PROMPT:
Once the line containing "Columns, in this" is found in the listing below, return it and each line after it through the last, exactly as given.

□ □ □ □ □

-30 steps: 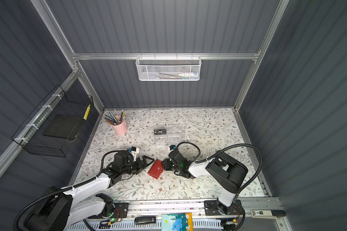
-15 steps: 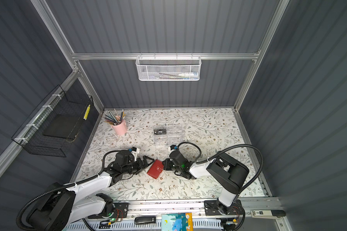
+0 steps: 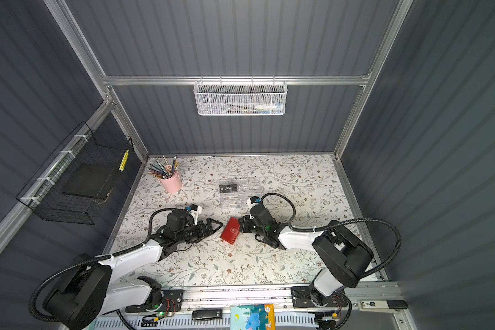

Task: Take the credit cards out of the card holder
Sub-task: Pick up the card holder from the center of the table, then pass the card holder.

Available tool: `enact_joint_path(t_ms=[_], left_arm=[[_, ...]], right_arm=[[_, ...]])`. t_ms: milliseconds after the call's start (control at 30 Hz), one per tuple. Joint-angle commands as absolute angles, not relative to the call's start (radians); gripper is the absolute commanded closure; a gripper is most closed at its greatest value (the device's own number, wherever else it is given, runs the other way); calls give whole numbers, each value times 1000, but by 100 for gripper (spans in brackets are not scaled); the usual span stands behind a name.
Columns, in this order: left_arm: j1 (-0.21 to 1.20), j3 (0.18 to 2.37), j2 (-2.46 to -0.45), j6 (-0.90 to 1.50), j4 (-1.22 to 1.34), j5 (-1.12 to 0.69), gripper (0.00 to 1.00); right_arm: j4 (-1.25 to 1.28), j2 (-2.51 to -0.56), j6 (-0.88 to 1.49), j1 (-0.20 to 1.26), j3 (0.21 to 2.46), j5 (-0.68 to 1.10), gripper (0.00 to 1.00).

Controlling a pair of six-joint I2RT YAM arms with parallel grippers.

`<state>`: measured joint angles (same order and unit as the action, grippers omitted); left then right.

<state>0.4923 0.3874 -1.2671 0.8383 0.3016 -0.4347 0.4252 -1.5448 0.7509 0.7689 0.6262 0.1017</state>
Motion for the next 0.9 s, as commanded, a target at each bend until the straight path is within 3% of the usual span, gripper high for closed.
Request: enact_joint_path(t_ms=[0,867], left_arm=[[500,418,-1331,817,413,-499,0],[535,431,-1782,981,1280,-668,1]], right_arm=[[431,-1515,706,744,653,152,100],[475,-1466,693,630,675,377,100]])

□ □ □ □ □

RESPONSE BOX:
Columns, in this order: left_arm: j1 (-0.21 to 1.20), j3 (0.18 to 2.37), j2 (-2.46 to -0.45), j6 (-0.90 to 1.50), j4 (-1.22 to 1.34), j5 (-1.12 to 0.69), gripper (0.00 to 1.00); right_arm: j4 (-1.25 to 1.28), j2 (-2.51 to -0.56), j6 (-0.88 to 1.49), j1 (-0.20 to 1.26), j3 (0.21 to 2.46), j5 (-0.68 to 1.10), gripper (0.00 to 1.00).

Controlling a pair of six-joint I2RT YAM arms with parallel grippers.

`<state>`: measured joint angles (same order and unit as the action, grippers omitted); left then right.

<state>0.4923 0.3874 -1.2671 0.8383 0.3016 -0.4347 0.4252 -1.5448 0.7509 0.7689 0.6262 0.1017</state>
Motion for the next 0.9 s, as commanded, a target at each bend until the straight path is within 3% of the usual span, gripper high for closed.
Request: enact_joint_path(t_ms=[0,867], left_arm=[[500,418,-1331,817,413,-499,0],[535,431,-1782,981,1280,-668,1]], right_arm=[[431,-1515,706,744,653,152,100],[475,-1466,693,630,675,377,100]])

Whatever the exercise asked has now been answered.